──────── DATA TO PROCESS
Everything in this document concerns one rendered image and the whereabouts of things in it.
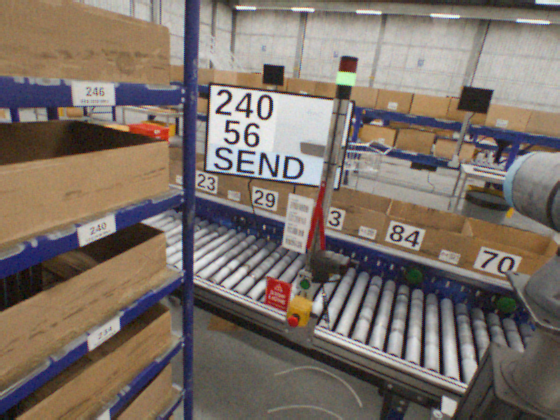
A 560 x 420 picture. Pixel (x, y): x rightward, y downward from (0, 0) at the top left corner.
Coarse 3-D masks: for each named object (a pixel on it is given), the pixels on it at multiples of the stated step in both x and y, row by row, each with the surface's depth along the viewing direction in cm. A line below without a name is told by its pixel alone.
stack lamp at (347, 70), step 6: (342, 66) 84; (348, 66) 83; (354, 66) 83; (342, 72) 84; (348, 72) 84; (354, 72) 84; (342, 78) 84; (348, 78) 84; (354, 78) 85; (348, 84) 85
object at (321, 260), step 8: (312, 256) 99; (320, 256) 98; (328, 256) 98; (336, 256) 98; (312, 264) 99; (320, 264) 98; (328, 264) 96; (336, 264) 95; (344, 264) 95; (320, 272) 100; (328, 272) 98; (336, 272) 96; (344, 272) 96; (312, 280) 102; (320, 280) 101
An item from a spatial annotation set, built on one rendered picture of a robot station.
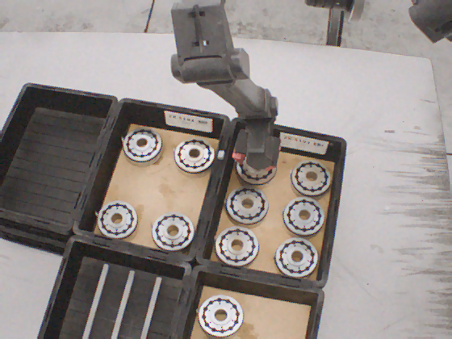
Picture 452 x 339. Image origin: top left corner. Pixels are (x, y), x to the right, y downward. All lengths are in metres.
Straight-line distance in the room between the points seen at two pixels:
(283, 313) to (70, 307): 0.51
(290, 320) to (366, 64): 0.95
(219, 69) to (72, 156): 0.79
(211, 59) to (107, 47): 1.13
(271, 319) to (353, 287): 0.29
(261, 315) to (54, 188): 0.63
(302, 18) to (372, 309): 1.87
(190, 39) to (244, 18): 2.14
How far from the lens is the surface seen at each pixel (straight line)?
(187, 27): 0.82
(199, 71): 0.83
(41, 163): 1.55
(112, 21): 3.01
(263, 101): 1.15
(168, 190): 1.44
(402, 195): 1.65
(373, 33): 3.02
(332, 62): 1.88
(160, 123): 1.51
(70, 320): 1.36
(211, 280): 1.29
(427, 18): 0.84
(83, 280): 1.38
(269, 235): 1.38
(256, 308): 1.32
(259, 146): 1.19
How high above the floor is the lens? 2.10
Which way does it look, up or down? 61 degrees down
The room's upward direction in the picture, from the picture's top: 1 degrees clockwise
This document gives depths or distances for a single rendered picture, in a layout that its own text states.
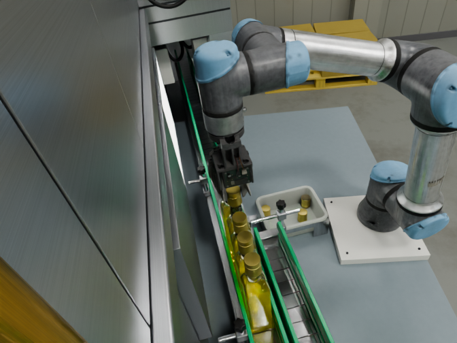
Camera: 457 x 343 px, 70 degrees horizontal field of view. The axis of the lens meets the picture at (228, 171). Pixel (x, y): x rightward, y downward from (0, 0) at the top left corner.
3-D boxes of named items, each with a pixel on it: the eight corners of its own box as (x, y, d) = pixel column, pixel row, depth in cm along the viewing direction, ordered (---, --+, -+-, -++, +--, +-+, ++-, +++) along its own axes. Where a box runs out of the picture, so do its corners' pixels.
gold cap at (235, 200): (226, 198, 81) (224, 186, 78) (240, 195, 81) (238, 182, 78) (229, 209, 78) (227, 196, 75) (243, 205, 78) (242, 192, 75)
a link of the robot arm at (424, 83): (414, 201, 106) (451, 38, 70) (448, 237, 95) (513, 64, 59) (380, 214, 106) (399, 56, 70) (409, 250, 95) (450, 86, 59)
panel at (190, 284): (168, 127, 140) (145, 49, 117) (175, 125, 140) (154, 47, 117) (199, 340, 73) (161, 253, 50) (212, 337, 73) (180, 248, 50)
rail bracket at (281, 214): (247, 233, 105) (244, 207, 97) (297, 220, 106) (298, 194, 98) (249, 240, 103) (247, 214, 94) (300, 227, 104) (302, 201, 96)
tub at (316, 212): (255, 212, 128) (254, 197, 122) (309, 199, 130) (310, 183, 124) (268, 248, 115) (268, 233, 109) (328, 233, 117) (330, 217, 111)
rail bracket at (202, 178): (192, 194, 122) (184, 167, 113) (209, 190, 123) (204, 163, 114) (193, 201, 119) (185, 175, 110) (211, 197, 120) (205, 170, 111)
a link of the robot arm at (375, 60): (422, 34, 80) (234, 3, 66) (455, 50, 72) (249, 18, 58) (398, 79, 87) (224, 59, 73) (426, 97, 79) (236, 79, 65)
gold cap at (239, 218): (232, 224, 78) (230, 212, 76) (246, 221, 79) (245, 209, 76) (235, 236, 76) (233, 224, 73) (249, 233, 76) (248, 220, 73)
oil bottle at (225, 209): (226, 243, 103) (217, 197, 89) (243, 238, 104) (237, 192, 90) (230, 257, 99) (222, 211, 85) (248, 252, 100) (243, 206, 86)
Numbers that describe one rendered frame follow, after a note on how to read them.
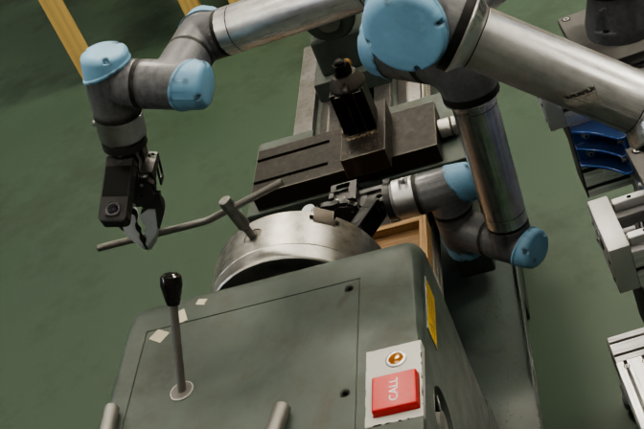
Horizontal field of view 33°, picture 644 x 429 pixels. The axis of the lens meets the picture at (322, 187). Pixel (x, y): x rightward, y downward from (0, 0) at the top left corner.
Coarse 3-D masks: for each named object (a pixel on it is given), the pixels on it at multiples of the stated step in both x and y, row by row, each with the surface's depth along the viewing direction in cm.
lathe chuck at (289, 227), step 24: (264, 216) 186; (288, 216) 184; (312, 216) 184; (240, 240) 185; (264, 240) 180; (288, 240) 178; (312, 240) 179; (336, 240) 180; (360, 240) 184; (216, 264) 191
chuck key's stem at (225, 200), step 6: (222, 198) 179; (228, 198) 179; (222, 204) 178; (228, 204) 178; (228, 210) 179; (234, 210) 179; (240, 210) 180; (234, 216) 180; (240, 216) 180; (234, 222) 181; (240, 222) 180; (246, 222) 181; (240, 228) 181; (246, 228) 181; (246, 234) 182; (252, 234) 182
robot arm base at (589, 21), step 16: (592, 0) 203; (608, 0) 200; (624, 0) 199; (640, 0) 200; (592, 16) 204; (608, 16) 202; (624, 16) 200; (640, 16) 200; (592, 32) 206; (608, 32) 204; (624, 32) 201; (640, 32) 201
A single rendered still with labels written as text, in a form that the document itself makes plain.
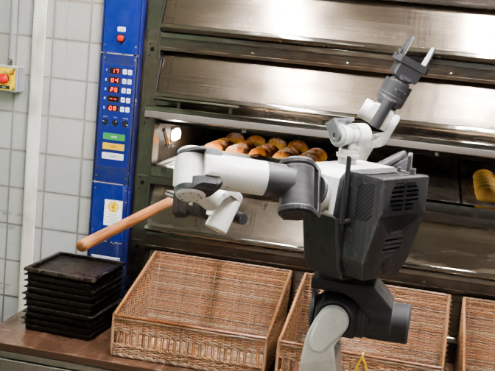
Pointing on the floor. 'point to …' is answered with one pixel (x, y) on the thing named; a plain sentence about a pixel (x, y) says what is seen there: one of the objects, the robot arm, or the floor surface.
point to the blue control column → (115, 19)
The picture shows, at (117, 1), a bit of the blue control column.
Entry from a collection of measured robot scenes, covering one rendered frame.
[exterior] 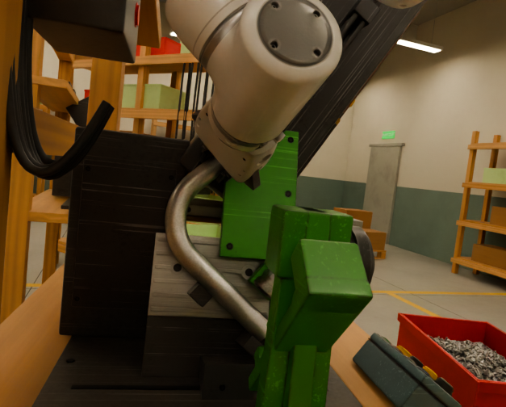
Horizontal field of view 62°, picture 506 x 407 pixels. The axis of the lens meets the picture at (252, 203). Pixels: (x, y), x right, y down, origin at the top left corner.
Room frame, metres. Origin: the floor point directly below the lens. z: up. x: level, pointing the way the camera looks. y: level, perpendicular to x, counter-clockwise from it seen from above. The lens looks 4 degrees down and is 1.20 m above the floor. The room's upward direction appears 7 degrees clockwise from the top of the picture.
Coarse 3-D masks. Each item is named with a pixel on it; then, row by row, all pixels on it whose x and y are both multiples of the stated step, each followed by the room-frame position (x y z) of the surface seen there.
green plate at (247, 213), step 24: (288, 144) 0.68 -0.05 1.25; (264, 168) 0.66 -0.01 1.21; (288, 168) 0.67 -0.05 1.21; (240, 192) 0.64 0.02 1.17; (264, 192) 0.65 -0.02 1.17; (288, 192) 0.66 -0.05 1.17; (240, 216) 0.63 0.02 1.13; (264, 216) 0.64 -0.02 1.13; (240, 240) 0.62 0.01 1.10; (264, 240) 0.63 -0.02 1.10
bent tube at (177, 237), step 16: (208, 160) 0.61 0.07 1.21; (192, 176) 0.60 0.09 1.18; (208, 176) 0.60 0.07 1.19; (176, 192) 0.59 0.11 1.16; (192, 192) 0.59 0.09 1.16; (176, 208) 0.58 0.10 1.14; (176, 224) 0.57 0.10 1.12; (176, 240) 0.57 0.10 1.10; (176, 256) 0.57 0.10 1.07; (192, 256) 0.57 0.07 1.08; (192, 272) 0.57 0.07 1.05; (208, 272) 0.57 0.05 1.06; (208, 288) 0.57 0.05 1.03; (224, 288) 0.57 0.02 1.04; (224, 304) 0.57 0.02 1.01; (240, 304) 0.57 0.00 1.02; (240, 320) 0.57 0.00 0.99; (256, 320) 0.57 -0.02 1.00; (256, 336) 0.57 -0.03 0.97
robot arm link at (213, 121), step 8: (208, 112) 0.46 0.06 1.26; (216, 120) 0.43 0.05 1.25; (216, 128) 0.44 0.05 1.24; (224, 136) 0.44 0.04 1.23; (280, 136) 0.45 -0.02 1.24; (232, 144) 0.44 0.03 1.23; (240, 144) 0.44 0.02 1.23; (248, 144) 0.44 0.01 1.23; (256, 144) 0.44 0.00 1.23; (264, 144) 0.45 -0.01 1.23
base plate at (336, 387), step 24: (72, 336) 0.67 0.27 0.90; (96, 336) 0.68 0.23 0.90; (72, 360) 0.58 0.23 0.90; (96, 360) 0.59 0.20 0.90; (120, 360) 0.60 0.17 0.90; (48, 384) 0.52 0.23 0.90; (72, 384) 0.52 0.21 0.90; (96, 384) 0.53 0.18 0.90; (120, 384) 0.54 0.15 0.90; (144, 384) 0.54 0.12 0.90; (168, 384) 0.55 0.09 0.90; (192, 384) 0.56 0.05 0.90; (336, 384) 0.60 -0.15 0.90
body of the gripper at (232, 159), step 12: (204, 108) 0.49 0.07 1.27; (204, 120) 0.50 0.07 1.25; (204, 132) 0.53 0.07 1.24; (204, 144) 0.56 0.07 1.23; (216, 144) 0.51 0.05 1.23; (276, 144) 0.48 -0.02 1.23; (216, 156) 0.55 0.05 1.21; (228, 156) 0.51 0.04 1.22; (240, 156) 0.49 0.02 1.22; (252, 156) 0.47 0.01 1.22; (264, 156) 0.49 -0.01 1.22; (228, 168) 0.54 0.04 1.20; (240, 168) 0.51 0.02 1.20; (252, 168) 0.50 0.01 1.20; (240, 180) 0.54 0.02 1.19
────────────────
──────── DATA TO PROCESS
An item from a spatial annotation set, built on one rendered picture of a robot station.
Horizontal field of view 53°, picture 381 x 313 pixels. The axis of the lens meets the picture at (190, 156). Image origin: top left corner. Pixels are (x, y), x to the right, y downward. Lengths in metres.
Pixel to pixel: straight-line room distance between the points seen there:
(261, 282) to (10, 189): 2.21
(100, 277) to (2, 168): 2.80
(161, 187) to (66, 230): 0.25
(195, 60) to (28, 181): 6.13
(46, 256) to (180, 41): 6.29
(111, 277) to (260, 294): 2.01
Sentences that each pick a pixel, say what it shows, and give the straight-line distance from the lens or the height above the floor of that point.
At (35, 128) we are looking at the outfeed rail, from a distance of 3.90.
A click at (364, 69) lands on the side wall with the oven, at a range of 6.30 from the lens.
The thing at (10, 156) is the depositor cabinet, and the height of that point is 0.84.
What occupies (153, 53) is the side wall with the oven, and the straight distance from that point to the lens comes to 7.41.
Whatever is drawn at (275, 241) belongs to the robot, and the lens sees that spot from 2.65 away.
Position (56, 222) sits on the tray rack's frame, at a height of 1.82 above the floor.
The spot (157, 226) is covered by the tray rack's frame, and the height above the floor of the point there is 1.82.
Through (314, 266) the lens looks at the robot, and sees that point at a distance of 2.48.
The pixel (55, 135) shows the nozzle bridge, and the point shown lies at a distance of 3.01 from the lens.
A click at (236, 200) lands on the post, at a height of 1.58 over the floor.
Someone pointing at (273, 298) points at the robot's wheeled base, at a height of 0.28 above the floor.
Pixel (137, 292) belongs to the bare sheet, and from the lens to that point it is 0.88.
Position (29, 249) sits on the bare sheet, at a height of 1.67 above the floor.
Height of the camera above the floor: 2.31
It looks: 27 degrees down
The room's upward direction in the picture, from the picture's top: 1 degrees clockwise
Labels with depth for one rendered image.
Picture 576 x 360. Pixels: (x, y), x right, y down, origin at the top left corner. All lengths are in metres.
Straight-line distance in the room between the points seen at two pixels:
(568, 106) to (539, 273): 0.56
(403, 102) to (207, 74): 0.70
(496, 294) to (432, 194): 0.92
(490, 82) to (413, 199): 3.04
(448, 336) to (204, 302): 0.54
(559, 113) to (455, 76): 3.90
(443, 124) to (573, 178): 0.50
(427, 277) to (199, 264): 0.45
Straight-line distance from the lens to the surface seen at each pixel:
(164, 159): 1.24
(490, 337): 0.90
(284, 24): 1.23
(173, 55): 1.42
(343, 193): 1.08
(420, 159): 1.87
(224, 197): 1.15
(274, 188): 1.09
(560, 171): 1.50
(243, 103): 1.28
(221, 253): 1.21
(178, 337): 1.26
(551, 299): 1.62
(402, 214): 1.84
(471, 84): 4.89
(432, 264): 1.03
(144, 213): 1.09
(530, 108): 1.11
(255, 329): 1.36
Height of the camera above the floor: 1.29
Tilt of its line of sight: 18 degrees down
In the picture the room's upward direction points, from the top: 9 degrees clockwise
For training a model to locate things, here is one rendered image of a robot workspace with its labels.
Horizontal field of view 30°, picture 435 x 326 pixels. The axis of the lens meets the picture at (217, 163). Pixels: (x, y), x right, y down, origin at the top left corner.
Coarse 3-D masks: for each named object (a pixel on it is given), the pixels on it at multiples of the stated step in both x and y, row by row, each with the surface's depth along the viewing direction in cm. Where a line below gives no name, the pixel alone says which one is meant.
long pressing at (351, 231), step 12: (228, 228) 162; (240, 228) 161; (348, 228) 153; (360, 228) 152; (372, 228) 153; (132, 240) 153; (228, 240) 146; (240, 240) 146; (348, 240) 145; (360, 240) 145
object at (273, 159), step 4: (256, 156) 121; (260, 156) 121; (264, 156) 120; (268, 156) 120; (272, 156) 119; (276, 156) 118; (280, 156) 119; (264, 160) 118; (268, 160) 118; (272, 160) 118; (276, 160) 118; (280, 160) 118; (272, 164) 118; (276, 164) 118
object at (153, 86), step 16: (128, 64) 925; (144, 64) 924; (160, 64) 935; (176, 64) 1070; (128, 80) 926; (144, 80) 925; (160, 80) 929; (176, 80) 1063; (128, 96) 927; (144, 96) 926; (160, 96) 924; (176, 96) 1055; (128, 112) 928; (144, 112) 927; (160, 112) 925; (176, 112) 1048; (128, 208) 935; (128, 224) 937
────────────────
──────── DATA TO PROCESS
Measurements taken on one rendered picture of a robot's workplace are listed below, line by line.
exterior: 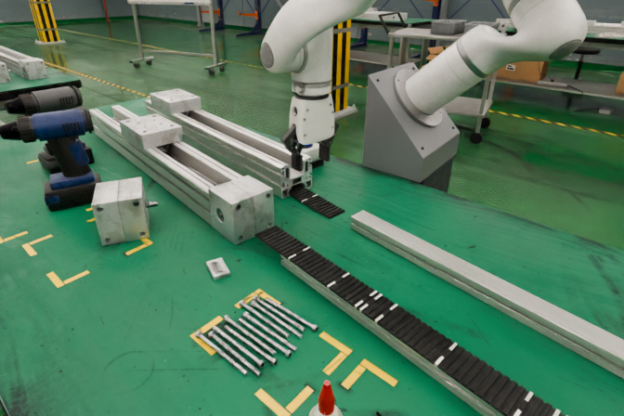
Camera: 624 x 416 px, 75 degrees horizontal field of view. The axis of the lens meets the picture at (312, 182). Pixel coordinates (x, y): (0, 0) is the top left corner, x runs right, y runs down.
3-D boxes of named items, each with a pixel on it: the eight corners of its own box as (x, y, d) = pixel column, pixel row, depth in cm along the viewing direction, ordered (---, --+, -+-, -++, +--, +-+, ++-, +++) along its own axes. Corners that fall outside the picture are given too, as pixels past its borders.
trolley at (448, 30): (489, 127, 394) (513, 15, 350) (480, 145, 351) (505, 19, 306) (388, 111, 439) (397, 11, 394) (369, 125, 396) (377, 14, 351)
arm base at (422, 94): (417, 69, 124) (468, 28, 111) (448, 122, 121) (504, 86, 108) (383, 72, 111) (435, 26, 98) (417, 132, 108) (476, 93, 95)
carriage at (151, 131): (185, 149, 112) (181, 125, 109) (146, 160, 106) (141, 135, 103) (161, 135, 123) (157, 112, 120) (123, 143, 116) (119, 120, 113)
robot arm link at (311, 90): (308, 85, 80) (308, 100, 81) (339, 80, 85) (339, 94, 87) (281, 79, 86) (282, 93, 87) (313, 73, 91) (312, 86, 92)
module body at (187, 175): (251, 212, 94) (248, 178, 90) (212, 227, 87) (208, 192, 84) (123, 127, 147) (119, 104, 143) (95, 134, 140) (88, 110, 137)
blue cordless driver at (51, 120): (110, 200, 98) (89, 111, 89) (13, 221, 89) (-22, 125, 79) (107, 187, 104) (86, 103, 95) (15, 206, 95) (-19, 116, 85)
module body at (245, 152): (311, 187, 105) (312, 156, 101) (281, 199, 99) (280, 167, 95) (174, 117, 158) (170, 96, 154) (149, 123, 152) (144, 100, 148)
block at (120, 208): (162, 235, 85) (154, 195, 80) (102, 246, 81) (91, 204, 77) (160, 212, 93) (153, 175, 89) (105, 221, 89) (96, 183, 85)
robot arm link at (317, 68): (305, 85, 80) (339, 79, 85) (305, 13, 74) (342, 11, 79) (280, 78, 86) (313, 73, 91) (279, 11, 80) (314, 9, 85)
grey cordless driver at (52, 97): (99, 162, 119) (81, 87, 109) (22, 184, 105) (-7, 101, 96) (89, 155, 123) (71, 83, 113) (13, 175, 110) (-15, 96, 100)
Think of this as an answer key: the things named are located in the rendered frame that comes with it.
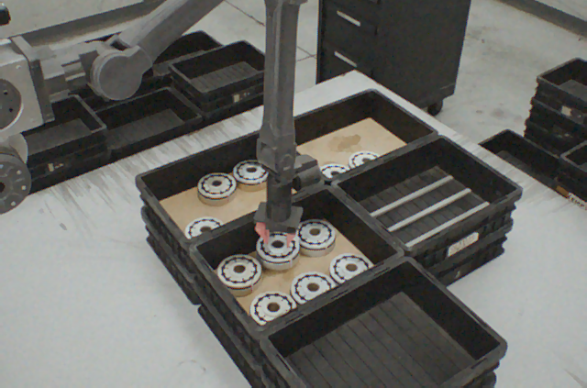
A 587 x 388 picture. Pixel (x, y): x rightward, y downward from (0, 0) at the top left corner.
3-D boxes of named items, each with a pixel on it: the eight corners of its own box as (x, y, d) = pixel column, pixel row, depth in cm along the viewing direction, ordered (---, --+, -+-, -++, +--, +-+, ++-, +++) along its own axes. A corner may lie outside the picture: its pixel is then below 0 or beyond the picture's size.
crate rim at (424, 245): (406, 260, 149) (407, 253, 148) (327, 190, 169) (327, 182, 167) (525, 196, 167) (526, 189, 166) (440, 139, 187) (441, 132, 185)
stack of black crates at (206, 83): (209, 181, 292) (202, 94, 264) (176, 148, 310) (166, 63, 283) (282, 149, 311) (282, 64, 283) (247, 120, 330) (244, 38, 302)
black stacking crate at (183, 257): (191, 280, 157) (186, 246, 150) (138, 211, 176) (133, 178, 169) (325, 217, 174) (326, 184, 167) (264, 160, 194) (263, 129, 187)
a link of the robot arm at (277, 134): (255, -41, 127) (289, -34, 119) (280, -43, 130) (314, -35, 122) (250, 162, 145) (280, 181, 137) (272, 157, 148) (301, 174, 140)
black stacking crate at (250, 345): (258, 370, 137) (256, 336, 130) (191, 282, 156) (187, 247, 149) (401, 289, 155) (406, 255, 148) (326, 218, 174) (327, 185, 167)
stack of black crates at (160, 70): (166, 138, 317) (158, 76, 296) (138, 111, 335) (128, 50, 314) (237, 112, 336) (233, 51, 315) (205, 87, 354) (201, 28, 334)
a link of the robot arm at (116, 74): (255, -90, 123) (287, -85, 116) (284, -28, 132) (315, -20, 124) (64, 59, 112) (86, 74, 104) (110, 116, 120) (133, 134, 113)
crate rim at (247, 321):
────────────────
What is needed is an exact copy of only the lines above from the one with "Everything in this" to the one with "stack lamp at", both kept, with every picture left out.

**OUTPUT**
Everything in this document concerns one rendered image and the whereabouts of things in it.
A 560 x 420 picture. Pixel (x, y): x rightward, y downward from (0, 0) at the top left corner.
Coarse 3-D masks: for each named object (a pixel on it is given), the pixels on it at multiples of the stated step in both x and y, row by row, each with the surface's depth along the viewing direction in cm. A line below without a name is told by its pixel alone.
stack lamp at (347, 70), step 6: (342, 66) 84; (348, 66) 83; (354, 66) 83; (342, 72) 84; (348, 72) 84; (354, 72) 84; (342, 78) 84; (348, 78) 84; (354, 78) 85; (348, 84) 85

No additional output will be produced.